9 avril 1908.

Notre pont a repris un aspect tout à fait coquet : il sera terminé tantôt et M. Colin m’affirme que la voiture pourra le franchir en troisième vitesse !… Je m’en garderai bien, mais tantôt vers cinq heures, j’essaierai modestement de faire traverser l’auto sur l’autre rive… Guérin a passé une bonne nuit et se désespère de ne pas quitter dès ce matin Kompong-Thom. Il n’a plus d’autre fièvre que la fièvre du départ.

Je viens d’envoyer en avant les six charrettes, qui restent sous la conduite habile de Nam-Ay. Elles se dirigent vers Kompong-Chen où elles devront nous attendre demain soir.

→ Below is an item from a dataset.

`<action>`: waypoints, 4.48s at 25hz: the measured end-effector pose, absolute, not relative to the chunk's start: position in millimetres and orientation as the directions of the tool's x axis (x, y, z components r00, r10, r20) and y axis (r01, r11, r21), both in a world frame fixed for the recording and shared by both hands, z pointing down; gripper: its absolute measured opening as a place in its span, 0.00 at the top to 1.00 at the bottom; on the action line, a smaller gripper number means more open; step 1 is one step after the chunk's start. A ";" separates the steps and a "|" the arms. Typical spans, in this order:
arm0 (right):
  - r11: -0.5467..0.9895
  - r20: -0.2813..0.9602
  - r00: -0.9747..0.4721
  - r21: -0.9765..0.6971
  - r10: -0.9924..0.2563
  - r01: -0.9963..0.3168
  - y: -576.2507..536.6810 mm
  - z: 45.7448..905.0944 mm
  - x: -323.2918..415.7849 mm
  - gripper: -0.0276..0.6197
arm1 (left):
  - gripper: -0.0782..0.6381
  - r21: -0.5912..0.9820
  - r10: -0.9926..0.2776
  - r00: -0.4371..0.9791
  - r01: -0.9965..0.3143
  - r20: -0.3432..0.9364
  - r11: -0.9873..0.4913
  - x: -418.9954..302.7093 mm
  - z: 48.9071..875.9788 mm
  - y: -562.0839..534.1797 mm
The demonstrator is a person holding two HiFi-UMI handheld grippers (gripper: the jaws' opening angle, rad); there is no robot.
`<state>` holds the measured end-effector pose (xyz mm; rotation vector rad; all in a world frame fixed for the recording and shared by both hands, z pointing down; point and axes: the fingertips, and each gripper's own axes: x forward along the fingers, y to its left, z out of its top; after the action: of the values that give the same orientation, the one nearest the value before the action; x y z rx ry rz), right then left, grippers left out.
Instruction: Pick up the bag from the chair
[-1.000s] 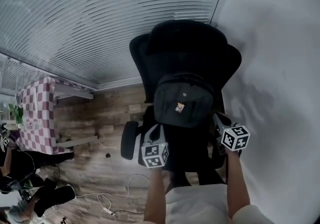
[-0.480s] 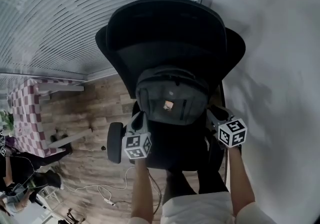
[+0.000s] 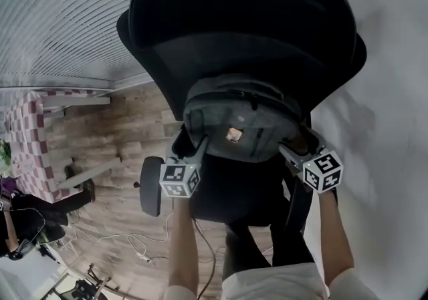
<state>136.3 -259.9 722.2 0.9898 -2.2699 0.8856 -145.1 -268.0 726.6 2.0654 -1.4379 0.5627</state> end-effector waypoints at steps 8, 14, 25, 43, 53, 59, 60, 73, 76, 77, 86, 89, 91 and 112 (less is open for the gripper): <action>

Après déjeuner, nous faisons une courte promenade dans la Diétrich avec MM. Chambert et de Conchy et le gouverneur cambodgien… qui ne trouve pas de mots, même dans sa langue, pour exprimer son admiration… Puis j’amène la voiture au pont.

A première vue je ne partage pas toute la confiance de M. Colin dans la solidité des planches. J’envisage sans enthousiasme l’éventualité d’un plongeon qui compromettrait la cause de l’automobile aux yeux des populations massées sur la rive et qui pourrait terminer un peu brusquement la carrière de notre héroïque voiture. Aussi je ne m’engage qu’avec une extrême prudence. Et bien m’en prend !… car mes prévisions sceptiques ne se justifient que trop… A peine la Diétrich a-t-elle avancé de trois mètres que les roues d’avant passent au travers des planches qui craquent avec un fracas ironique : le tablier est défoncé et le moteur repose sur les piquets. Voilà notre auto sur pilotis.

Des coolies se précipitent et s’accrochent aux roues d’arrière : ils parviennent à ramener notre pauvre voiture sur la rive. Une fois de plus, tout est à recommencer !

Par bonheur, M. Chambert, à qui nos malheurs inspirent une commisération active et dévouée, donne des ordres pour faire remplacer les planches perfides par d’autres plus épaisses.

Je me reprends à espérer que nous pourrons partir demain.